Building my Site my (performant) way
Note: This is under the series of “My Opinionated Way of building Performant Websites”
Confession time!
I still don’t have a site of my own.
And I blame it on my own laziness of building it.
So, for this series, I am going to build my site because it is high time I do it.
I am the Client.
So given that I am the Client, I want my site to be the following:
- I want to show who am I and what I do (something of a branding)
- I want to show case my latest work on the first page that you visit
- I want to show a summary of my latest blog post (to entice them to read more…)
- I want to show a list of my past research publications (because I am an academician and researcher by profession)
- and I want them to be editable on my own dashboard.
I am the Developer
And because this will be a journey on building a performant website, and understanding the bits and pieces of it along the way (from planning, setting up, implementing, to deploying), I will be making my own content-management system (CMS) from scratch.
Why not use an existing CMS?
Because…
- I can :P and…
- because I want to let you see how it works and also be open on improving that practice.
So How will I build it?
My methodology for this project is categorized into parts: Planning, Implementation, and Deployment, with the usual iterative process.
Planning
- Designing the purpose and user flow of the website via Core Model
- See my motivations on using Core Model. - Designing the database structure and content structure with a modified version of OOUX (by adding how data should be queried)
- Auditing UI components using Atomic Design (I used a modified version of it)
- Infrastructure design (picking my tools for infrastructure — I will be using Firebase and GCP for this one)
Implementation
- Setting up repository with templates and necessary files for good project management (I’m going to use gitlab for this)
- Putting the plans into issues and setting up the project management tracking system
- Setting up Vagrant file for development
- Setting up the branches and CI on gitlab with deployment
- Doing some proper git commit for clean changelog (with linting and test)
- First set of deep dives in preparation for #6:
- Proper usage of HTML
- CSS tricks on layout
- Web components
- Introduction to usingelement-lite
— my own library for using web components - Creating a simple server using fastify
- Generating a single page application using webpack
- Using webpack to compile the server (and why we need it for our setup)
- Creating a general HTML template to be served on the server
- Writing my first component with testing
- Setting up performance budgets and end-to-end testing
- Creating a single-page-application (SPA): Creating a capture-location to capture change in URL
- Creating SPA: Creating a capture-query to capture change in query
- Creating SPA: Changing
<main>
content using lit-html given routes captured in capture-location - Creating a simple state machine for the site
- Doing the architecture of the site
- Creating our first authentication with Firebase
- Handling your secrets with Vault
- Structuring your Firestore and Firebase
- Updating Firebase and Firestore with Firebase functions
- Using fetch with Firebase for performance (and why using fetch is better than loading another JS library)

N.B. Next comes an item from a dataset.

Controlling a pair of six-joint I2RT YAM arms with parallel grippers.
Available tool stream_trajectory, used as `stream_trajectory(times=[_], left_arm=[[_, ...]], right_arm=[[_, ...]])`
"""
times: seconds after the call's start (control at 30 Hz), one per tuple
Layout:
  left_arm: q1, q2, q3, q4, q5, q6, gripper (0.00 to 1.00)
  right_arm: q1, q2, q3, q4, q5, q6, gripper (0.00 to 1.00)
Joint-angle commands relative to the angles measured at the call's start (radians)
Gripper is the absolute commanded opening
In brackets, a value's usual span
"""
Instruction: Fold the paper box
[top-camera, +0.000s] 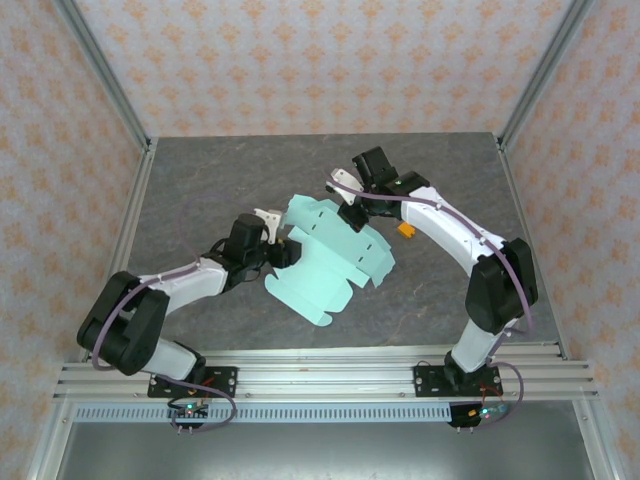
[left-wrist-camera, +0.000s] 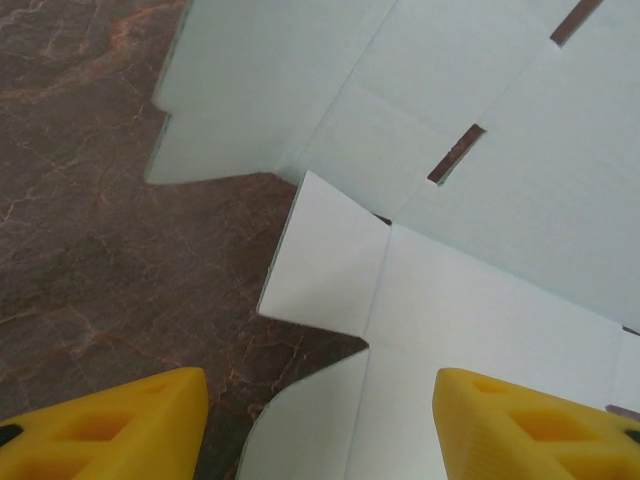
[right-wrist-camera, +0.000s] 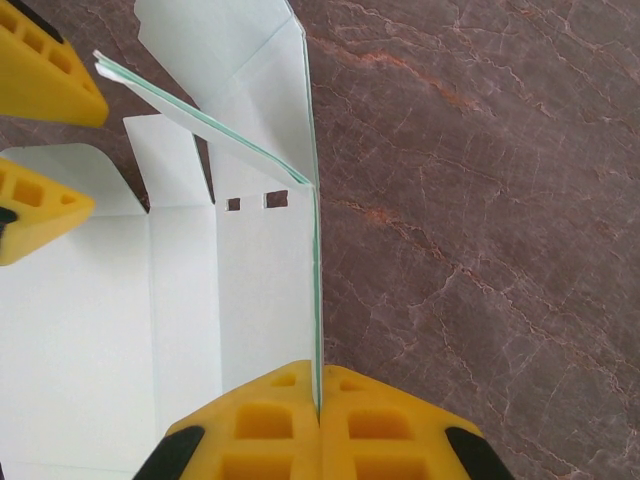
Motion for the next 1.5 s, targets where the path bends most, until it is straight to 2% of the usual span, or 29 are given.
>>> stream_trajectory(times=[0.0, 0.17, 0.37, 0.57, 0.73, 1.07, 1.27, 1.47], left_arm=[[0.006, 0.026, 0.057, 0.068, -0.014, 0.002, 0.62], [0.006, 0.076, 0.091, 0.105, 0.059, -0.013, 0.6], [0.003, 0.087, 0.087, 0.165, 0.156, -0.04, 0.53], [-0.02, 0.078, 0.077, 0.18, 0.195, -0.046, 0.51], [-0.054, 0.13, 0.108, 0.179, 0.206, -0.03, 0.51], [-0.107, 0.225, 0.123, 0.244, 0.204, -0.055, 0.5], [-0.106, 0.172, 0.115, 0.201, 0.167, -0.029, 0.5], [-0.083, 0.072, 0.063, 0.157, 0.05, -0.051, 0.55]], right_arm=[[-0.004, -0.029, 0.014, -0.011, 0.01, 0.003, 0.0], [-0.004, -0.024, 0.015, -0.007, 0.008, 0.007, 0.0], [-0.004, -0.015, 0.016, 0.007, 0.013, 0.018, 0.0], [-0.003, -0.007, 0.024, 0.021, 0.02, 0.039, 0.0], [-0.002, 0.0, 0.024, 0.043, -0.002, 0.06, 0.0], [0.005, 0.009, 0.016, 0.066, -0.004, 0.077, 0.0], [0.005, 0.007, 0.012, 0.043, 0.036, 0.055, 0.0], [0.01, 0.015, 0.033, -0.004, 0.134, 0.013, 0.0]])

- Using web workers to handle all data (and why redundancy is ok — I think)
- Making it offline capable — Service workers using Workbox
- Debugging, Testing and bundling your service workers
- Making it offline capable — Using localforage
- Creating the manifest.json for making it app-install-able
- Adding additional essential parts and deep dives (series)
Deployment
- Setting up deployment configurations
- Setting up CI for deployment
- Setting up error tracking with Sentry.io for production
- Setting up google analytics for both the site and service worker
- Other deployment practices and gotchas
Take note that this is my current plan and along the way, the planning, implementing, and deploying parts of the plan will be intertwined. So in essence, you will see how things will work out and how they affect each other. I will add additional things here whenever I see fit.
This blog series will be short snippets though and hopefully will only take up about 5–10 minutes of read time (with steps), so that it will be easy to consume. I’ll set up a gitlab repository for this one and will share it to you along the way.